Streamability is not a requirement. It is an implementation technique, which
fullfils a requirement. There are two requirements which mandate streaming 
AFAICS:

1) The user needs to detect invalidity as early as possible in the data,
to avoid useless parsing.

2) The user needs to conserve space (or to refrain from creating extra
objects): they don't want to build a full tree.

If 1) is the requirement, there are two approaches:

* Implement Schematron in such a way that the constraints can be 
tested as early as possible. See "Optimizing Time-Performance of
Streaming Schematron" http://www.topologi.com/public/SchematronHeuristic.pdf
as an example. Basically, by looking at the axes used, you can allot
contexts and assertion tests to whether they can be tested at an
element start, at an element end, or when the document is complete.
(For example a test that element <row> must only appear in a <table>
could, all being well, be performed when the start-tag for <row> is found. )

* Write the Schematron schema with the assumption that the 
document tree is being incrementally built: that the the current
element has no following sibling.  The only use tests that
work with that assumption.  For example, you can check 
references (in a body) to metadata (in a head), but not
references between arbitrary points in a document. Or work
with dimished expectations: you can only detect IDREFs to an 
ID on an unexpected element if that element is already visible.

If 2) is the requirement, you just restrict yourself to using upward looking
patterns. So instead of testing "This element can have this child"
you test "This element can have this parent".  The more that an implementation
keeps a stack extended with some other information (previous-sibling[1]
for example) then the more that these could be used.
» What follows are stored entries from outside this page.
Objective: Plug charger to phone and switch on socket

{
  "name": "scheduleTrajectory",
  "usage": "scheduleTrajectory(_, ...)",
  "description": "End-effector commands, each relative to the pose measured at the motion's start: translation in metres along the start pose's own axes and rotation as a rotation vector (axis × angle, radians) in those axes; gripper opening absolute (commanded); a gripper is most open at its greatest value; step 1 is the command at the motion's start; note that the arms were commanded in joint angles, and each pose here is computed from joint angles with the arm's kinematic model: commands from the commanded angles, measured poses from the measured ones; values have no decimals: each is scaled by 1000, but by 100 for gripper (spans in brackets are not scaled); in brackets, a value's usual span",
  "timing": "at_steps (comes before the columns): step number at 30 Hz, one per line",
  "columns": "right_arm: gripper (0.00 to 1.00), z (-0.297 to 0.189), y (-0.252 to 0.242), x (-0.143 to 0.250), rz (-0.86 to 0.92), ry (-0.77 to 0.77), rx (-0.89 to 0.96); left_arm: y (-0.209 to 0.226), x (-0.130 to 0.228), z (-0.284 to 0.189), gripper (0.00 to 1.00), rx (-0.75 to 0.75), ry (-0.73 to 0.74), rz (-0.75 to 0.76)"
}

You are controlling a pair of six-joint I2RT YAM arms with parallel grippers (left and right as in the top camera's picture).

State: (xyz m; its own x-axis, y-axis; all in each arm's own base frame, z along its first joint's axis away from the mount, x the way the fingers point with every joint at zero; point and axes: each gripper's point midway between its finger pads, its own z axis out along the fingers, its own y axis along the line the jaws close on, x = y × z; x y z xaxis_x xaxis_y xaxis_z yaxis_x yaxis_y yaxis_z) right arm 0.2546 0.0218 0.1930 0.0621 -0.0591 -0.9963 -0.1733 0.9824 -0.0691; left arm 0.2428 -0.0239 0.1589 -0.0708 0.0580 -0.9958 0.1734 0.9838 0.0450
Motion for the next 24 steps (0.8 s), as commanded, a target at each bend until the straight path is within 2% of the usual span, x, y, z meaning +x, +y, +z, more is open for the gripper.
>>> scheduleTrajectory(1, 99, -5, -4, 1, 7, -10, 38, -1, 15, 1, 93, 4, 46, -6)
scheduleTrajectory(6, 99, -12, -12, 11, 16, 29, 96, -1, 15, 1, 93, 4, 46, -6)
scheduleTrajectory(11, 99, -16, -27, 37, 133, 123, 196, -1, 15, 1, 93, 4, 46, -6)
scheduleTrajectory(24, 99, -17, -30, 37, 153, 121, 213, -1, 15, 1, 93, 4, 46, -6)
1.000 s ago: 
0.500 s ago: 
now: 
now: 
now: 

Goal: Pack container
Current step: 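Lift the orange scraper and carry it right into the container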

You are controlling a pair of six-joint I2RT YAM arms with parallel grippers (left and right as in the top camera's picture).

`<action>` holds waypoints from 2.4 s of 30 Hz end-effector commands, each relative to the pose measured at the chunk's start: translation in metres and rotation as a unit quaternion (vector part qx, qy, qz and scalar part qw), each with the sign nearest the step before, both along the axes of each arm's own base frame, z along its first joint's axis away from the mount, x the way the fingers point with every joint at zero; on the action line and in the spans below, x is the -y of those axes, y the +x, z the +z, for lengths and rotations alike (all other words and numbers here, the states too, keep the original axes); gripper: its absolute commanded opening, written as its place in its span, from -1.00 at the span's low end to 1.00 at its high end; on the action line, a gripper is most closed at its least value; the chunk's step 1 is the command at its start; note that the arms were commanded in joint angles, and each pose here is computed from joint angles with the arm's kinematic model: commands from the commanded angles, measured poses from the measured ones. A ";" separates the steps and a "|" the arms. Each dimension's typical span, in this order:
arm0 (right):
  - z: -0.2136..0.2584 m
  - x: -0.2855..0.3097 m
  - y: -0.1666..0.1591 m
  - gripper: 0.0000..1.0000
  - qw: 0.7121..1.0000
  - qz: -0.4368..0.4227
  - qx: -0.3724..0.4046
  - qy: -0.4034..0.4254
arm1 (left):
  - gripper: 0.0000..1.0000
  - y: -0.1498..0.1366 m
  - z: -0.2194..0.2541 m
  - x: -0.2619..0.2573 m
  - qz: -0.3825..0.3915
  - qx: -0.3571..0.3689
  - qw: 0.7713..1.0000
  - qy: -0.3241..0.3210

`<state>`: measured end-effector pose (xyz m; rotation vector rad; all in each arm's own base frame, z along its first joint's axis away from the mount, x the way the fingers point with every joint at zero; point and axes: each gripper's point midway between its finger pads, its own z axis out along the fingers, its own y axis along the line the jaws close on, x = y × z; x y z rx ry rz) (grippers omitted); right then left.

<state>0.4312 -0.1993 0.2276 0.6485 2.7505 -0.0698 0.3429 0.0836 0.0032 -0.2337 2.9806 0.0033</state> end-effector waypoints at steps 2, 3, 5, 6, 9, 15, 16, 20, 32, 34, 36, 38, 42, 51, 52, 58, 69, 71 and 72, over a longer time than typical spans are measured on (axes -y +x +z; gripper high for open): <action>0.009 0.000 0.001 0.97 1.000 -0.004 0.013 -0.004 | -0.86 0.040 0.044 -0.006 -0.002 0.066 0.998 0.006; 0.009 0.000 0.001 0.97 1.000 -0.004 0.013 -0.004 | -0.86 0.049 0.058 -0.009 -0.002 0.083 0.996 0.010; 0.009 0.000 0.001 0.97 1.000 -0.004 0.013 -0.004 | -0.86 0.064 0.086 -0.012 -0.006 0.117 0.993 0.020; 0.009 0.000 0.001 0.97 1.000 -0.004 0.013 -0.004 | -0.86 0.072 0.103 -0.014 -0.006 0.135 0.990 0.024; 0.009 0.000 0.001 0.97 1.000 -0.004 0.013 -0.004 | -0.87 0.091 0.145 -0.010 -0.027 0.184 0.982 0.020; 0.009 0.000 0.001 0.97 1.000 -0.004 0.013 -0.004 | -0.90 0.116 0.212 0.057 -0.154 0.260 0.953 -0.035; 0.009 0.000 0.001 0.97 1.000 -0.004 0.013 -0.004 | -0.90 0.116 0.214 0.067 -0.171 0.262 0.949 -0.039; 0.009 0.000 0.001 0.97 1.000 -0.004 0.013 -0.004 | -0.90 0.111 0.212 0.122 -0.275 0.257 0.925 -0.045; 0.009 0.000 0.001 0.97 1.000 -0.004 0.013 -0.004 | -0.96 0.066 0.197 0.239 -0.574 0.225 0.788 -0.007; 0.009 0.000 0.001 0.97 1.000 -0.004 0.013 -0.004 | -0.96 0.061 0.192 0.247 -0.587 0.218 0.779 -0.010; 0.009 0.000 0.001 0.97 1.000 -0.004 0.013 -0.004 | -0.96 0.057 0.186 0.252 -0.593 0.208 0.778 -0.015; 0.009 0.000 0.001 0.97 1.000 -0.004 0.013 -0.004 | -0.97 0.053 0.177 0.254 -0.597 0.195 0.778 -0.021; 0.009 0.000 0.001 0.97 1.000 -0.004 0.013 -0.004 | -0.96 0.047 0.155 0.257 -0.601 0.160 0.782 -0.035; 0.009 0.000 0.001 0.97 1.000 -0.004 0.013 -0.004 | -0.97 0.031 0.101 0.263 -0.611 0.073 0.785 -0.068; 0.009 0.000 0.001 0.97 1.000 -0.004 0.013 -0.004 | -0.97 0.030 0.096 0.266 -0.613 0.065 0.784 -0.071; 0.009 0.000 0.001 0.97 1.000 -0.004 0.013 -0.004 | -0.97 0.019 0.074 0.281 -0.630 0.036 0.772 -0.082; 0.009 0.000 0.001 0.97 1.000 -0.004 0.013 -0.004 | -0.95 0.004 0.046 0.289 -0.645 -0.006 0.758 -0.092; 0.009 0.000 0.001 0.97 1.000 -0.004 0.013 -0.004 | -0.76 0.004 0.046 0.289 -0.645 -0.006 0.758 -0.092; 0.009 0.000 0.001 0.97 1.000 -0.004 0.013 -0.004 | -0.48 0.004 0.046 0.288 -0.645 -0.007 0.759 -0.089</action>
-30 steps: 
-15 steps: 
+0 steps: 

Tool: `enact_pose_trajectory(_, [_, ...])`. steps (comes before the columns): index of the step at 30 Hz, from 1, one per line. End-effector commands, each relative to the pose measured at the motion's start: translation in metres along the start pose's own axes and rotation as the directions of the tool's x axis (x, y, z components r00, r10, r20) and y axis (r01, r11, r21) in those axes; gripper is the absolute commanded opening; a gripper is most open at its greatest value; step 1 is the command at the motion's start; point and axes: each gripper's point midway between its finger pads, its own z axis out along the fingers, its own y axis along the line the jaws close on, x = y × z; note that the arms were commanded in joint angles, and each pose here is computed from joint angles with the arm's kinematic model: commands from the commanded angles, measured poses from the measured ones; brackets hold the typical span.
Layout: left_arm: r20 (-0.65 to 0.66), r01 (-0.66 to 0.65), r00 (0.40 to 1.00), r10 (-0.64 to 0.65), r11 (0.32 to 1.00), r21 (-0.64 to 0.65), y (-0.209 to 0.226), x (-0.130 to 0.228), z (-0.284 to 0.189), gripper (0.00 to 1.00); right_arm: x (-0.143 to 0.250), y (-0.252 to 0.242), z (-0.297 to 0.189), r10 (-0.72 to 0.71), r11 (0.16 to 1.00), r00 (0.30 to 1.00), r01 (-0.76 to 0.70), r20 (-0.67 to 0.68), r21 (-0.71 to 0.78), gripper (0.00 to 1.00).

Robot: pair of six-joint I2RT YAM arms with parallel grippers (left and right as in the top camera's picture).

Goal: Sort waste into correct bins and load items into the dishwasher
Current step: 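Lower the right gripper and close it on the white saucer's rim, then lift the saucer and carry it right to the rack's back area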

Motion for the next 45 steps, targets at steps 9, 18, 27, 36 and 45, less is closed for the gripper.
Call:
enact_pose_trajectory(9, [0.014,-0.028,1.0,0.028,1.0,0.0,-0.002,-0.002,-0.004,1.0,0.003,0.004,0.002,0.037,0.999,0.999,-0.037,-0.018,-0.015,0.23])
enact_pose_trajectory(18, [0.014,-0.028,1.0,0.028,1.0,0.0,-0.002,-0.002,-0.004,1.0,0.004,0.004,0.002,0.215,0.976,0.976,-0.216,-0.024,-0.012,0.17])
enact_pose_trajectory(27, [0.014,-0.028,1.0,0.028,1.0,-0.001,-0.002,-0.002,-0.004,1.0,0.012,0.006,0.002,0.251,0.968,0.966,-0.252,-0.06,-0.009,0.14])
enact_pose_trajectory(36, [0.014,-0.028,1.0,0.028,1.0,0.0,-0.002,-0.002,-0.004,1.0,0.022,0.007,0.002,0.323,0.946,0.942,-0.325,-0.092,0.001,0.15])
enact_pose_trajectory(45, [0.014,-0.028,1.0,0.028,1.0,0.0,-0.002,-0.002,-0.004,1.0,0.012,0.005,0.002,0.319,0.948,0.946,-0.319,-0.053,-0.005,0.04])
Of course, these are not the way that Schematron implementations
work now. But they could, if it were required. As long as the plain
text of the assertion was not dependent on the implementation,
it is OK. It merely means that a streamable implementation can detect fewer
constraints.   The only trick is to make sure that a steaming implementation
of Schematron reports back whether it can check an assertion or
not, so that an assertion does not fail just because of the particular
implementation: "unable to validate" rather than "invalid".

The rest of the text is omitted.